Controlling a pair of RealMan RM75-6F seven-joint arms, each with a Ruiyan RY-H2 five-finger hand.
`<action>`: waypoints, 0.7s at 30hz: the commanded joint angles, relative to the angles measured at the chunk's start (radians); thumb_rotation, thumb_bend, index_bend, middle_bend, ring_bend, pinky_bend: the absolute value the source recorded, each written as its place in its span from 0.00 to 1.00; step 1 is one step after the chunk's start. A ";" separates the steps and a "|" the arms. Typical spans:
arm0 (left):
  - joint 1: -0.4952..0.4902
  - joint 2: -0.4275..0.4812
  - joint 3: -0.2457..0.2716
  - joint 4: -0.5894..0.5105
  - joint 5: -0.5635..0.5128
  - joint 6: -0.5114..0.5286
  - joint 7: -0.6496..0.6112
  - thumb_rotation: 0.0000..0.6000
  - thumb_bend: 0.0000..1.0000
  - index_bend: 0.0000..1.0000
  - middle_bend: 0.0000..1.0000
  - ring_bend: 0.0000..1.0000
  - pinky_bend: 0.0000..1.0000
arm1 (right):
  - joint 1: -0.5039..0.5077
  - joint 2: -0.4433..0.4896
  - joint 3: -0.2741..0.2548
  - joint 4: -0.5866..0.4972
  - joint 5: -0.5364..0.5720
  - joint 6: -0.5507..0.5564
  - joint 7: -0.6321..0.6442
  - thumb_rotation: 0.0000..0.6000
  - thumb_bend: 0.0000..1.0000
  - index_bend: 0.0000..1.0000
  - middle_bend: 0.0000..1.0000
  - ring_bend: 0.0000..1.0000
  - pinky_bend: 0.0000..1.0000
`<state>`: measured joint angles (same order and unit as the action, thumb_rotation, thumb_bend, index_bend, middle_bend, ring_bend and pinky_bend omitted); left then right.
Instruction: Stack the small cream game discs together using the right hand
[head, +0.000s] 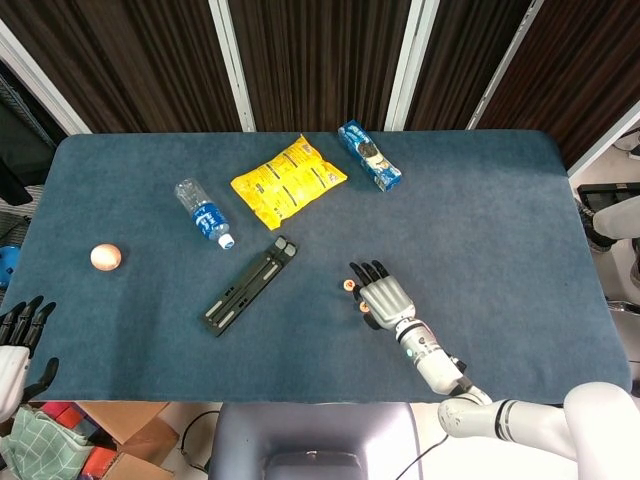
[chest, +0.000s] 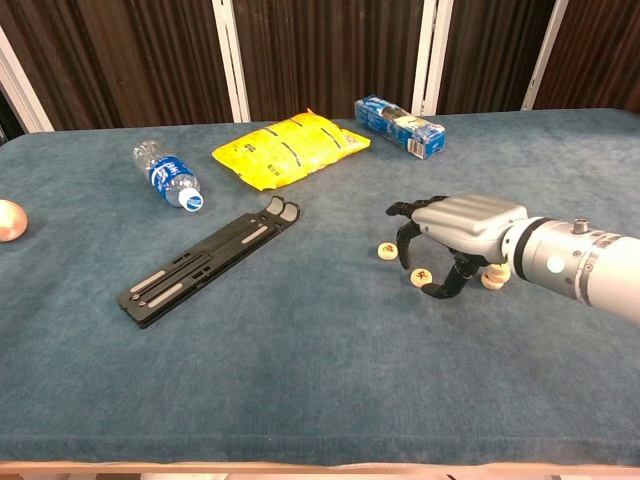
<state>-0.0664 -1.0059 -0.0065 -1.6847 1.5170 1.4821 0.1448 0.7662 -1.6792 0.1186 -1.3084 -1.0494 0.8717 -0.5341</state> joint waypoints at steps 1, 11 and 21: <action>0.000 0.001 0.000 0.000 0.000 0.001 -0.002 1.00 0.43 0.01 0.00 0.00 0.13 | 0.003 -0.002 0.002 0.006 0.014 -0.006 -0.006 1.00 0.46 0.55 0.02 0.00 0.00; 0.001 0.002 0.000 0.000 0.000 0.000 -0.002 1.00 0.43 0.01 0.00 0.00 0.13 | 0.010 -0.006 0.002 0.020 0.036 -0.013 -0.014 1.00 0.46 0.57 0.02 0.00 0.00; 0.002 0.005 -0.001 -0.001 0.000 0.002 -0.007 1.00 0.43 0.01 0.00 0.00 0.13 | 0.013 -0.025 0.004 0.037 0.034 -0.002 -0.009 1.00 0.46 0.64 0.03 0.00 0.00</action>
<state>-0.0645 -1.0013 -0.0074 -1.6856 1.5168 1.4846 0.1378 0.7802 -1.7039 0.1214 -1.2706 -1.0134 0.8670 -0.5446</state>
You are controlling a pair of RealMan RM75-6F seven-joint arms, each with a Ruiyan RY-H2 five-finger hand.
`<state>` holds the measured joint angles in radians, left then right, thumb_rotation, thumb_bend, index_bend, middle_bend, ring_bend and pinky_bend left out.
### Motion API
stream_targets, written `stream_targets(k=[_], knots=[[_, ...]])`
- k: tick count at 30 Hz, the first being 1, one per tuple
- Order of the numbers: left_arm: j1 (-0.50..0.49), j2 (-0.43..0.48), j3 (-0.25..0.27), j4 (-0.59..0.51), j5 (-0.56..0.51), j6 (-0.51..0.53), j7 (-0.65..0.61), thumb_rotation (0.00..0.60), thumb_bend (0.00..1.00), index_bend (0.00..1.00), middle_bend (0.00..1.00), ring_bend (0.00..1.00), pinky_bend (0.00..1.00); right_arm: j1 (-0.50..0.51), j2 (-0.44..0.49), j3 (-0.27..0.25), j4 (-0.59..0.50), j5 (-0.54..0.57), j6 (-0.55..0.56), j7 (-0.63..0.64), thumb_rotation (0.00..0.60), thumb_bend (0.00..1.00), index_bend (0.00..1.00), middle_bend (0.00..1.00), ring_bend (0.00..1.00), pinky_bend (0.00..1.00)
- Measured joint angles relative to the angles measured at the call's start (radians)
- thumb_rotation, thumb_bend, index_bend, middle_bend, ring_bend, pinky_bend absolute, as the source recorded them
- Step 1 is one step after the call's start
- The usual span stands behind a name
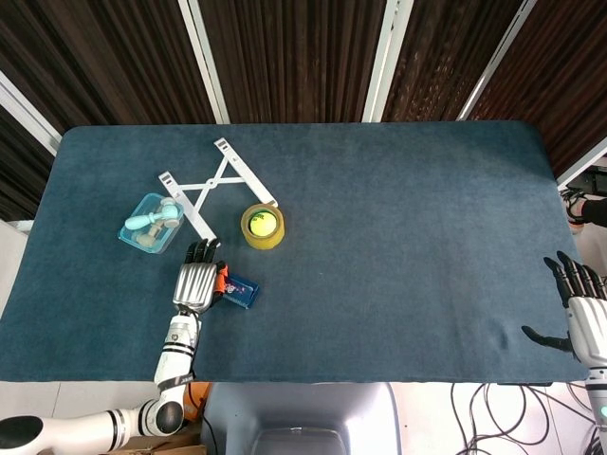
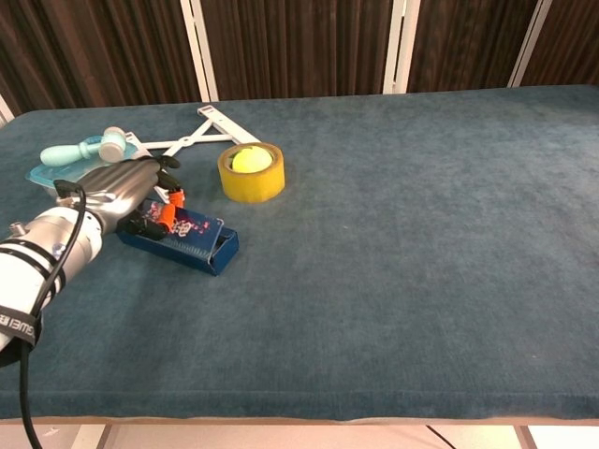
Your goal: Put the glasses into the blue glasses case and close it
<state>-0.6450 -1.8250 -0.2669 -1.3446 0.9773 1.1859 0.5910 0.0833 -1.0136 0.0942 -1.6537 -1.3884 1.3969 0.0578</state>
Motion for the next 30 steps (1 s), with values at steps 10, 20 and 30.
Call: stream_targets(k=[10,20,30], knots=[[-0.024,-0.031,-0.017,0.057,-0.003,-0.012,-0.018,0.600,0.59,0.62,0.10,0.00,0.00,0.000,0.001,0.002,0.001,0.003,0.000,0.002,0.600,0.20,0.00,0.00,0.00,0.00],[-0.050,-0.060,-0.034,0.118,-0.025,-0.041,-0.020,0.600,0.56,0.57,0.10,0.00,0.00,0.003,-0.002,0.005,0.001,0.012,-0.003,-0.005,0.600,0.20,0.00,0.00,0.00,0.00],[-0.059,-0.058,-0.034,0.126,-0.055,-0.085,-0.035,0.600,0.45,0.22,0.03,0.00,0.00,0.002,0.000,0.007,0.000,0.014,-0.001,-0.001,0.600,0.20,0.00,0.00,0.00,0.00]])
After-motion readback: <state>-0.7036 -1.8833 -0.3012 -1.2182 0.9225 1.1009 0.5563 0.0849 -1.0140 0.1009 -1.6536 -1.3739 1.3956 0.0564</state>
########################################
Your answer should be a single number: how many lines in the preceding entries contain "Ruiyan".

2